• _Records provided_

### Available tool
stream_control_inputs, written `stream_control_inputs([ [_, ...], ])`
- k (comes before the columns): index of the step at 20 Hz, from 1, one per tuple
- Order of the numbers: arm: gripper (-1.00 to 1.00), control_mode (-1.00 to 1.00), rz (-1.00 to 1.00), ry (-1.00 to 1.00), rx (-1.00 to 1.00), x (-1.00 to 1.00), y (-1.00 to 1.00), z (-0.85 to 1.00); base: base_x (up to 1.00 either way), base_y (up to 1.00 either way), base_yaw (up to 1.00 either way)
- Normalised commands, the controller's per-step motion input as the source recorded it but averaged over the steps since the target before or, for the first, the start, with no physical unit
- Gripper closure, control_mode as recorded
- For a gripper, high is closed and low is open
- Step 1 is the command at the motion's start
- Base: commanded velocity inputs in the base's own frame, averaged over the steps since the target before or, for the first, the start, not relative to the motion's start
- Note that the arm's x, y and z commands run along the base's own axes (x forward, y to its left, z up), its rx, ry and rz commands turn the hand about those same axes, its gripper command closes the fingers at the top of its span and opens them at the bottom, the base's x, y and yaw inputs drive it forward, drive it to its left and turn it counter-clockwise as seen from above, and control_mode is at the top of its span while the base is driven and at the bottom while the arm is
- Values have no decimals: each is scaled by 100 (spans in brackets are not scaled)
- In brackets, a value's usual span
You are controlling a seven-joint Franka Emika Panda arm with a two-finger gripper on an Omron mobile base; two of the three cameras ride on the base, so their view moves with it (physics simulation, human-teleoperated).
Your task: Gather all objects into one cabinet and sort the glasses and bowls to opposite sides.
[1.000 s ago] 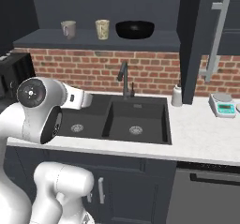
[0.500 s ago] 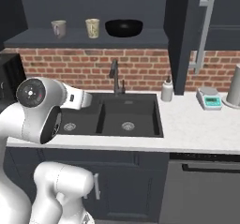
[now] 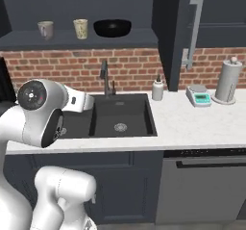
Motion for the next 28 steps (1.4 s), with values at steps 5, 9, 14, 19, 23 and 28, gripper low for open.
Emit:
stream_control_inputs([
  [5, -100, 100, 0, 0, 0, 0, 0, 0, -26, -9, -38],
  [9, -100, 100, 0, 0, 0, 0, 0, 0, -15, -1, -41],
  [14, -100, 100, 0, 0, 0, 0, 0, 0, -13, -2, -45],
  [19, -100, 100, 0, 0, 0, 0, 0, 0, -23, 0, -39],
  [23, -100, 100, 0, 0, 0, 0, 0, 0, -22, 0, -38],
  [28, -100, 100, 0, 0, 0, 0, 0, 0, -25, 0, -38],
])
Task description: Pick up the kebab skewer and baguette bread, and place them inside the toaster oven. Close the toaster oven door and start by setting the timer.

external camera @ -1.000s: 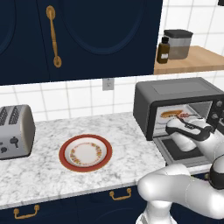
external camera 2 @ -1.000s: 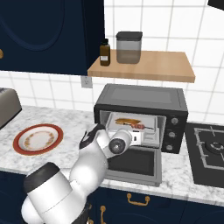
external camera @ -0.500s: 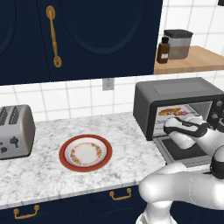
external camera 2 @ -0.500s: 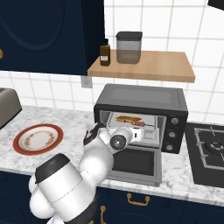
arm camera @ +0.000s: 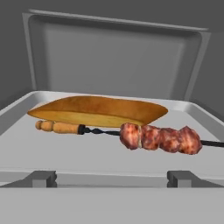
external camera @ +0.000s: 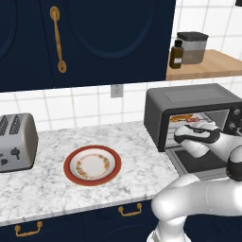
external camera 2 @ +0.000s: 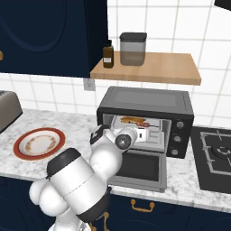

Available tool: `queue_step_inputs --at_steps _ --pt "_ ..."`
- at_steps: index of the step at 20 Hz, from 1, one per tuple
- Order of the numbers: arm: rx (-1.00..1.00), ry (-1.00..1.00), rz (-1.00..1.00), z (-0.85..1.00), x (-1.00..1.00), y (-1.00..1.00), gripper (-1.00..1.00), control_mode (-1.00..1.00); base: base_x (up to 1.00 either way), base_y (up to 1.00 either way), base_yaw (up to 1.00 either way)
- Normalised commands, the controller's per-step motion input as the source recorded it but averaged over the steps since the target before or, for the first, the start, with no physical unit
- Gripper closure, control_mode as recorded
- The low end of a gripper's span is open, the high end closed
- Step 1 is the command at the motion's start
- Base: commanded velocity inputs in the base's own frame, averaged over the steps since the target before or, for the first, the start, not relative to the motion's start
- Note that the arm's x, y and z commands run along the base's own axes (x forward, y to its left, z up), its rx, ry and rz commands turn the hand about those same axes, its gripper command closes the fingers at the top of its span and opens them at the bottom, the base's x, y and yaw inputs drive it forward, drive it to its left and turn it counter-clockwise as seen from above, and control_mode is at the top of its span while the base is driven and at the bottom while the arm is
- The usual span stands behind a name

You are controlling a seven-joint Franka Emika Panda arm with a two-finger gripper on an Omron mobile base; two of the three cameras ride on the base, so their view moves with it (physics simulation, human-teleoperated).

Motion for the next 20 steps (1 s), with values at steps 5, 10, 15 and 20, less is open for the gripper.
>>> queue_step_inputs --at_steps 5,10,15,20 --pt "0.00 0.00 0.00 0.00 0.12 0.00 -1.00 -1.00 0.00 0.00 0.00" --pt "0.00 0.00 0.00 0.00 0.11 0.00 -1.00 -1.00 0.00 0.00 0.00" --pt "0.00 0.00 0.00 0.01 -0.60 -0.02 -1.00 -1.00 0.00 0.00 0.00" --pt "0.00 0.01 0.00 0.11 -1.00 -0.18 -1.00 -1.00 0.00 0.00 0.00"
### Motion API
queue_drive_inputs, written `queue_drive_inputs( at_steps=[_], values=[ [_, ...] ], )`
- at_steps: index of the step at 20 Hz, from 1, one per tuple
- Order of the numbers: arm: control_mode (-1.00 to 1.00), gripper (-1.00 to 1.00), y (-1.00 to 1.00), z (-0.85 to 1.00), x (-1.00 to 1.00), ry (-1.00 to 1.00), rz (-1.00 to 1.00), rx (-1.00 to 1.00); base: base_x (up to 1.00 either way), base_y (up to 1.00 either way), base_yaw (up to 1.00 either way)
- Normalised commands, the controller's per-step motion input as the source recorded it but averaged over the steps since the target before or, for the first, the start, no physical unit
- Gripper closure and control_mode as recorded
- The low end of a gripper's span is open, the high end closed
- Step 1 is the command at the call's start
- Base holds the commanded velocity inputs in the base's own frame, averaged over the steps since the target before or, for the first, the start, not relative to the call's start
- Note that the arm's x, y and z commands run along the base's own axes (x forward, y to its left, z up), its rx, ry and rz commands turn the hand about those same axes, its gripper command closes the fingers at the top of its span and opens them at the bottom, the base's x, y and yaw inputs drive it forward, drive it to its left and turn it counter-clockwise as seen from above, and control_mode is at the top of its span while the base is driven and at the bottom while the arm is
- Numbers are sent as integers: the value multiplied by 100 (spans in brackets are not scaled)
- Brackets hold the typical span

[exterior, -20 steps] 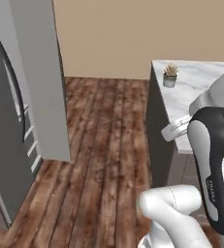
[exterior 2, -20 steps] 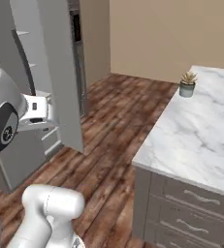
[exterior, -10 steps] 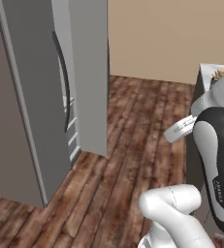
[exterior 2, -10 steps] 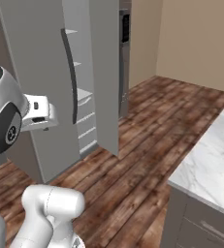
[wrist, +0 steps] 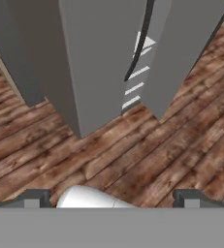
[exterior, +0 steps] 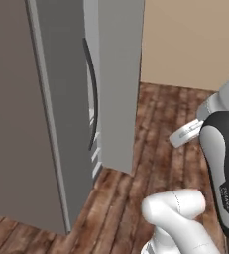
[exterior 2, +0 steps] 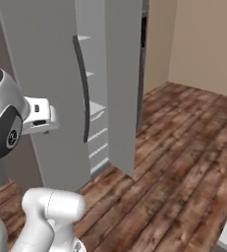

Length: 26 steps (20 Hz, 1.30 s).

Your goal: Take the lemon wedge and lime out of the freezer and place them in the tupperware container on the counter. Then put the tupperware containing the vegetables back in the freezer.

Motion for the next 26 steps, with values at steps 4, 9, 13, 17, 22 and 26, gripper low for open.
queue_drive_inputs(
  at_steps=[4, 9, 13, 17, 22, 26],
  values=[
    [100, -100, 0, 0, 0, 0, 0, 0, 100, -10, 9],
    [100, -100, 0, 0, 0, 0, 0, 0, 99, -78, 19],
    [100, -100, 0, 0, 0, 0, 0, 0, 100, -28, 24],
    [100, -100, 0, 0, 0, 0, 0, 0, 90, 0, 30],
    [100, -100, 0, 0, 0, 0, 0, 0, 52, 9, 49],
    [100, -100, 0, 0, 0, 0, 0, 0, 19, -14, 72]
  ],
)
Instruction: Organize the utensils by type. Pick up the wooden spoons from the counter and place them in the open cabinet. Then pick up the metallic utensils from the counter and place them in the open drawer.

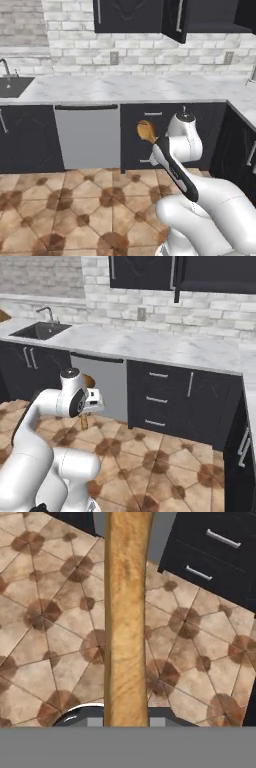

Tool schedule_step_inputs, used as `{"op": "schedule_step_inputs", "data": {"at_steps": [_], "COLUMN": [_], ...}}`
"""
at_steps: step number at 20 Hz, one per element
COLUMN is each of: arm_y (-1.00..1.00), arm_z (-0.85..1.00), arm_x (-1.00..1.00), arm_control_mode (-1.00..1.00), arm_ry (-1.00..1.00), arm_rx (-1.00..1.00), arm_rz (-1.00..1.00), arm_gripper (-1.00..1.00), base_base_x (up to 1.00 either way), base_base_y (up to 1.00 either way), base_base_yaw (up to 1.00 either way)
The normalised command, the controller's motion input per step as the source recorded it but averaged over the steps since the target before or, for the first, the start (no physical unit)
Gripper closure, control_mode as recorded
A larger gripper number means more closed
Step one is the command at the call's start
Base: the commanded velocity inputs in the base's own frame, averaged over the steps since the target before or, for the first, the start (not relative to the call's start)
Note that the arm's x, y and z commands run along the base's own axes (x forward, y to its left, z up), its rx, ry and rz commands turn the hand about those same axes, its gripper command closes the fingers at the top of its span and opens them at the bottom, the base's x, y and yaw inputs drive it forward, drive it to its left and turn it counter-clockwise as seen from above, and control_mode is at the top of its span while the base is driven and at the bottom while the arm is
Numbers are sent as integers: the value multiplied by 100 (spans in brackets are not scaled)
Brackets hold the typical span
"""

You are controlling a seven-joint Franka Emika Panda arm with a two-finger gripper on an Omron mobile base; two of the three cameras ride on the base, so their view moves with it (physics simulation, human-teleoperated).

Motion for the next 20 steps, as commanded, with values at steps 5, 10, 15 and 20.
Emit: {"op": "schedule_step_inputs", "data": {"at_steps": [5, 10, 15, 20], "arm_y": [0, 0, 0, 0], "arm_z": [0, 0, 0, 0], "arm_x": [0, 0, 0, 0], "arm_control_mode": [100, 100, 100, 100], "arm_ry": [0, 0, 0, 0], "arm_rx": [0, 0, 0, 0], "arm_rz": [0, 0, 0, 0], "arm_gripper": [100, 100, 100, 100], "base_base_x": [36, 70, 85, 73], "base_base_y": [-31, -37, -33, -45], "base_base_yaw": [-40, -14, -1, -13]}}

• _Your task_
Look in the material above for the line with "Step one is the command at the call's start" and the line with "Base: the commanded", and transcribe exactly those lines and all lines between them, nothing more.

• _Answer for this exercise_
Step one is the command at the call's start
Base: the commanded velocity inputs in the base's own frame, averaged over the steps since the target before or, for the first, the start (not relative to the call's start)

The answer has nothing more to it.